Product Description
Until now, in-depth analysis of key female figures in Irish republicanism in the early twentieth century has been limited. Mary MacSwiney was one of the most single-minded anti-Treaty women, leading Eamon de Valera to describe her as ‘incorrigible’. Rather than just dismiss MacSwiney as one-dimensional in her opposition to the Treaty and in her continued political intractability, this biography seeks to place her political life within the centre of the turn of the twentieth-century republican narrative and understand why she was increasingly viewed as a virago.
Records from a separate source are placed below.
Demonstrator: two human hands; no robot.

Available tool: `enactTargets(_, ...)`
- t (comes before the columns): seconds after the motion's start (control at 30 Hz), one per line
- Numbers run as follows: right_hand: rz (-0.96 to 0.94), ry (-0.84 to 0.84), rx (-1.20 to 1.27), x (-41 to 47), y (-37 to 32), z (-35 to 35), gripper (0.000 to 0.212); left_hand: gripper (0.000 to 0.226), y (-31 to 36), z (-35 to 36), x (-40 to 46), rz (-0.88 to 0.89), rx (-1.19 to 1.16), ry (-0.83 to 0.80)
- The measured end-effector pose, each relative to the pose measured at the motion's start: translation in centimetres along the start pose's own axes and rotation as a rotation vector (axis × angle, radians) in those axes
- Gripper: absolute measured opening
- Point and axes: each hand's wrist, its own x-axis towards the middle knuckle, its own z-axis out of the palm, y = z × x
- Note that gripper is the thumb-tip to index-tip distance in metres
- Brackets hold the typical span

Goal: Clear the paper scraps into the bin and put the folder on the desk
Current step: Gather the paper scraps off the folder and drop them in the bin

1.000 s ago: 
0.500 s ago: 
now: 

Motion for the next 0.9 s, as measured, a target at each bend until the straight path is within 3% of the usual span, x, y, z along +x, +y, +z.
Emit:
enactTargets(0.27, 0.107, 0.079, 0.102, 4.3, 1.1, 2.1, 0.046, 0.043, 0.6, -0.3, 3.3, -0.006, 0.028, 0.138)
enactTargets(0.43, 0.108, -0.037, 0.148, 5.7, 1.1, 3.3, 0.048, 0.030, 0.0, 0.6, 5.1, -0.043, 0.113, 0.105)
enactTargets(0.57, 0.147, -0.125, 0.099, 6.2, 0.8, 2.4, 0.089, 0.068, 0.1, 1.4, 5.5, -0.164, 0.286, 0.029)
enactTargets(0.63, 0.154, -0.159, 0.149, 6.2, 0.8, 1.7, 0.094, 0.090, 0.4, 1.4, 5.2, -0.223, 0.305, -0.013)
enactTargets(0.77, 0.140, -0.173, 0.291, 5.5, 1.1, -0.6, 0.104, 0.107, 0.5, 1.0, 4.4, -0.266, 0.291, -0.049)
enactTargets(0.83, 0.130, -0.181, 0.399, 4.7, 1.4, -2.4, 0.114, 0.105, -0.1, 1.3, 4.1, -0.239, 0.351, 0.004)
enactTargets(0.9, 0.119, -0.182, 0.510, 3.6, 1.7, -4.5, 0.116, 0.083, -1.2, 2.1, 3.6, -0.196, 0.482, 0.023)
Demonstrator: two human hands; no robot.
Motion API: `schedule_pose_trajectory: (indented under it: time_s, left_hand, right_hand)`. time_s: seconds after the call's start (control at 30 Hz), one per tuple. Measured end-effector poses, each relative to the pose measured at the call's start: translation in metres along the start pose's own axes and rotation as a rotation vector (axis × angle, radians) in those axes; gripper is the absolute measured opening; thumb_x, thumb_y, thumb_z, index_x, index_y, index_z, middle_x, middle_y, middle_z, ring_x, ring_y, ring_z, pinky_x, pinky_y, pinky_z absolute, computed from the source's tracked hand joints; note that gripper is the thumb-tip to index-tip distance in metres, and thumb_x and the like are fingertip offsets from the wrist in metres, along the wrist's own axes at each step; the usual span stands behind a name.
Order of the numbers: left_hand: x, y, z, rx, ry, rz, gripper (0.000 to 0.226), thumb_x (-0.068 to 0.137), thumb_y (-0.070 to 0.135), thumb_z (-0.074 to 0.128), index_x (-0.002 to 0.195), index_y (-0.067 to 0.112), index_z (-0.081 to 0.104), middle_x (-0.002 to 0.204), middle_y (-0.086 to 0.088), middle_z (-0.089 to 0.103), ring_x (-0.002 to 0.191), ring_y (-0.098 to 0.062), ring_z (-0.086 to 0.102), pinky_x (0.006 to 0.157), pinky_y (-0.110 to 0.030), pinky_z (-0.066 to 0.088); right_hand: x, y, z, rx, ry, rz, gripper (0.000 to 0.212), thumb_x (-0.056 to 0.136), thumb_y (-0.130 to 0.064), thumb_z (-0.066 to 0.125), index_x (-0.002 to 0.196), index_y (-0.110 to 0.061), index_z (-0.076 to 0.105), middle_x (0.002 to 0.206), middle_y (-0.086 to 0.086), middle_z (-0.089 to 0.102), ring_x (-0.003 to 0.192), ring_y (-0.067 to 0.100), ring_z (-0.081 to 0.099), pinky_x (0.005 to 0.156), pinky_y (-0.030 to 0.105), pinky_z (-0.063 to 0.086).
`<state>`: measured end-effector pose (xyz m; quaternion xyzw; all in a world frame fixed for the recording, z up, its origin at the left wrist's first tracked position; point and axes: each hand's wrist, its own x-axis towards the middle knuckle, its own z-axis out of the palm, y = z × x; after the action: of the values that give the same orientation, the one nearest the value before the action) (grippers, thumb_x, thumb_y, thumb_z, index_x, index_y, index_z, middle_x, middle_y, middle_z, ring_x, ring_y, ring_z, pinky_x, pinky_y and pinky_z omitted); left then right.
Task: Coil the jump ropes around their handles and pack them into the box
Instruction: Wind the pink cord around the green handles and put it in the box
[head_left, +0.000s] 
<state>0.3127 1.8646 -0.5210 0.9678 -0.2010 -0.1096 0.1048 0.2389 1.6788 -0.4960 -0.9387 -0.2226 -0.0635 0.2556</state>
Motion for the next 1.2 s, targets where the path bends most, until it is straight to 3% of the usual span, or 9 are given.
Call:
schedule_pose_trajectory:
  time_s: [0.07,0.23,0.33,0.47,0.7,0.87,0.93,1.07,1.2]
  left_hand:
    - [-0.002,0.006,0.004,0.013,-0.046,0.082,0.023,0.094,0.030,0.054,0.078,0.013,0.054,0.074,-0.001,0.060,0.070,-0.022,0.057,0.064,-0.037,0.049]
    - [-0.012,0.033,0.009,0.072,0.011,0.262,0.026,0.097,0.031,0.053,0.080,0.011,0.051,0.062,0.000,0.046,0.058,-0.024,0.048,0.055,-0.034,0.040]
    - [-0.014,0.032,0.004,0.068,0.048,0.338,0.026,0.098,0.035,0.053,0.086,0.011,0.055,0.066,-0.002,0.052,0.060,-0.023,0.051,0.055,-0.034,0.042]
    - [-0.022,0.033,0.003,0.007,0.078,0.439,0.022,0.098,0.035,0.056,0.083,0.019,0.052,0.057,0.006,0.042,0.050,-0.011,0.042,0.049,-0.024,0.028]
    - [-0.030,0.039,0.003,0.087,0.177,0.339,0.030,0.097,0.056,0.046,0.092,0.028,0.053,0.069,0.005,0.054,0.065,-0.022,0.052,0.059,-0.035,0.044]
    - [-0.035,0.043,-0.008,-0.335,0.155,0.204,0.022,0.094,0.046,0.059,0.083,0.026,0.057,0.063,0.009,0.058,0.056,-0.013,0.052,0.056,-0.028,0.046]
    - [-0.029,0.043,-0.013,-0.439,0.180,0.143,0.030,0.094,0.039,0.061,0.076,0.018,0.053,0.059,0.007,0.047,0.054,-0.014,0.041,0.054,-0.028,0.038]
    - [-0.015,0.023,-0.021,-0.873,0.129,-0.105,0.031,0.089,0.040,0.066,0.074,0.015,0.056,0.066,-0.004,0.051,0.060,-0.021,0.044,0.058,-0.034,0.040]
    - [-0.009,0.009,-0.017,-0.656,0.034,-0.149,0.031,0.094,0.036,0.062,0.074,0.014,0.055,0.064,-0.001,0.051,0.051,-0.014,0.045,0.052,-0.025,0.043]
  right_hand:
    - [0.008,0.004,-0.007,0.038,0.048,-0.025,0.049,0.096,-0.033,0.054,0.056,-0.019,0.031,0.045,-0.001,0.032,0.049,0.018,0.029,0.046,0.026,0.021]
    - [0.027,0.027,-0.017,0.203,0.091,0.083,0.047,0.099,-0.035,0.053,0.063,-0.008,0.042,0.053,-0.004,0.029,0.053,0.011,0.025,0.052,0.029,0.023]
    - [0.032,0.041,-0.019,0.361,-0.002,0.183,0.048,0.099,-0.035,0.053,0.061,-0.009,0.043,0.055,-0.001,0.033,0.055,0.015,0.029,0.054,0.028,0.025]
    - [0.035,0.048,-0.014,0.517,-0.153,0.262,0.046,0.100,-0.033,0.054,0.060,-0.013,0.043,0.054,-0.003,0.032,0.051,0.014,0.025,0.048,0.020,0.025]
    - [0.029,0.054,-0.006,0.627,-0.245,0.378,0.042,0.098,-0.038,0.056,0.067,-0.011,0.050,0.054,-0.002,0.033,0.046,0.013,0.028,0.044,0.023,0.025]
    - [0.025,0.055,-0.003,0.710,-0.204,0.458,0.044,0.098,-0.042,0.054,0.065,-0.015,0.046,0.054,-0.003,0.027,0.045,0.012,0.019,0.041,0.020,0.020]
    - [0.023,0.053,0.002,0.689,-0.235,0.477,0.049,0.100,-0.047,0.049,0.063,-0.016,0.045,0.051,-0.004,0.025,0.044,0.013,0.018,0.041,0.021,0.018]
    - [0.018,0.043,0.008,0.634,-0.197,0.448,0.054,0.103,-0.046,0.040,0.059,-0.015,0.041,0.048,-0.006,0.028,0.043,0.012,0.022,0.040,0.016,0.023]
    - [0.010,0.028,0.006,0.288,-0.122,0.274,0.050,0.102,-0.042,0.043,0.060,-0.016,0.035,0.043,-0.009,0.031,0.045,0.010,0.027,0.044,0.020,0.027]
To say contemporary gender roles played a part in reducing MacSwiney to a cipher for extreme republicanism limits a fuller understanding of her political life. Her uncompromising stance against the evils of compromise during the Treaty negotiations was indelibly formed by the experience of watching her brother Terence MacSwiney die on hunger strike in Brixton Jail in 1920, and the trauma she experienced. She witnessed an intimate act of selfsacrifice which bound her to a belief that her task was to continue her brother’s fidelity to a separatist republic. Betrayal of the republic, for her, would meant betrayal of a brother she loved and admired.
Mary MacSwiney situates this standout figure in the context of her tightly knit family, tracing her political evolution from suffrage and cultural revival activism to advanced nationalism. While the focus of MacSwiney’s political action was Cork, from 1920 onwards she began to assume a progressively more important role in Irish politics at a national and international level, including American tours, a central role during the Civil War and within Sinn Féin and a close political relationship with de Valera. From 1926 onward, she was increasingly politically isolated and marginalised as she sparred with members of Fianna Fáil in the press, seeking to justify her continued refusal to engage with the reality of the Irish Free State.
Leading biographer of women in twentieth-century Irish history, Leeann Lane delves into newly discovered archival material to interrogate MacSwiney’s oppositional stance to the establishment of the Irish Free State in 1922. Mary MacSwiney offers a comprehensive understanding of a misrepresented and marginalised voice in early twentieth-century Irish politics.